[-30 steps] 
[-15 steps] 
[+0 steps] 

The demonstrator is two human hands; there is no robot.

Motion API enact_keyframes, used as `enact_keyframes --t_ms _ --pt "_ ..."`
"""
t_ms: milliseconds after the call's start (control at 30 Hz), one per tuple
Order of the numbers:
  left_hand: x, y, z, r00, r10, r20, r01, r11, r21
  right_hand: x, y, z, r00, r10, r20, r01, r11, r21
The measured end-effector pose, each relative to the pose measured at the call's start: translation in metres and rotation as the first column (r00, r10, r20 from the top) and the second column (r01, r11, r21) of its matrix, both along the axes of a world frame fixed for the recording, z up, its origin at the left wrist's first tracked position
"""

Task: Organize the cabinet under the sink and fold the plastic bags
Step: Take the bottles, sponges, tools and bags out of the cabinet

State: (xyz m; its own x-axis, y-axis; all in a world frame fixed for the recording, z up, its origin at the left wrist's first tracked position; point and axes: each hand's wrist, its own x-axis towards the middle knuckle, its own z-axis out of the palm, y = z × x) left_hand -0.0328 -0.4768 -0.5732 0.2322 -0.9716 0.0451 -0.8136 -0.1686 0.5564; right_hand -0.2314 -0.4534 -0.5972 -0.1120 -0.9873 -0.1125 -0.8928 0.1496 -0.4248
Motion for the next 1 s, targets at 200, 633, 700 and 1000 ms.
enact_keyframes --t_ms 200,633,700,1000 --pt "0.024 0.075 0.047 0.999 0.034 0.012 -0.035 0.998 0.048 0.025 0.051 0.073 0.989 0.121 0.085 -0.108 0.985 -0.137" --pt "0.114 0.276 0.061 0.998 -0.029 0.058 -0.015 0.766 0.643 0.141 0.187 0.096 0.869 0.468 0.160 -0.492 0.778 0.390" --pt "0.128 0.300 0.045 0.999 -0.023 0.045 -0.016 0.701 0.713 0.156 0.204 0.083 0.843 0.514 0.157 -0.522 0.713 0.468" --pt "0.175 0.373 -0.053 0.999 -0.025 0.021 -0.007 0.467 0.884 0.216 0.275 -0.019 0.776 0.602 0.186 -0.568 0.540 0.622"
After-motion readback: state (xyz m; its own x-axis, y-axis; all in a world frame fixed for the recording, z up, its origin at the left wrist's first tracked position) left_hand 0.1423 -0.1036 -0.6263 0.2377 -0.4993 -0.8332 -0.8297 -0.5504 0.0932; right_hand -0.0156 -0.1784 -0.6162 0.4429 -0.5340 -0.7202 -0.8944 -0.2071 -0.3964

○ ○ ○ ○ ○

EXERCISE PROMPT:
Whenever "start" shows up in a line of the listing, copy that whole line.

SOLUTION FOR THIS EXERCISE:
t_ms: milliseconds after the call's start (control at 30 Hz), one per tuple
The measured end-effector pose, each relative to the pose measured at the call's start: translation in metres and rotation as the first column (r00, r10, r20 from the top) and the second column (r01, r11, r21) of its matrix, both along the axes of a world frame fixed for the recording, z up, its origin at the left wrist's first tracked position

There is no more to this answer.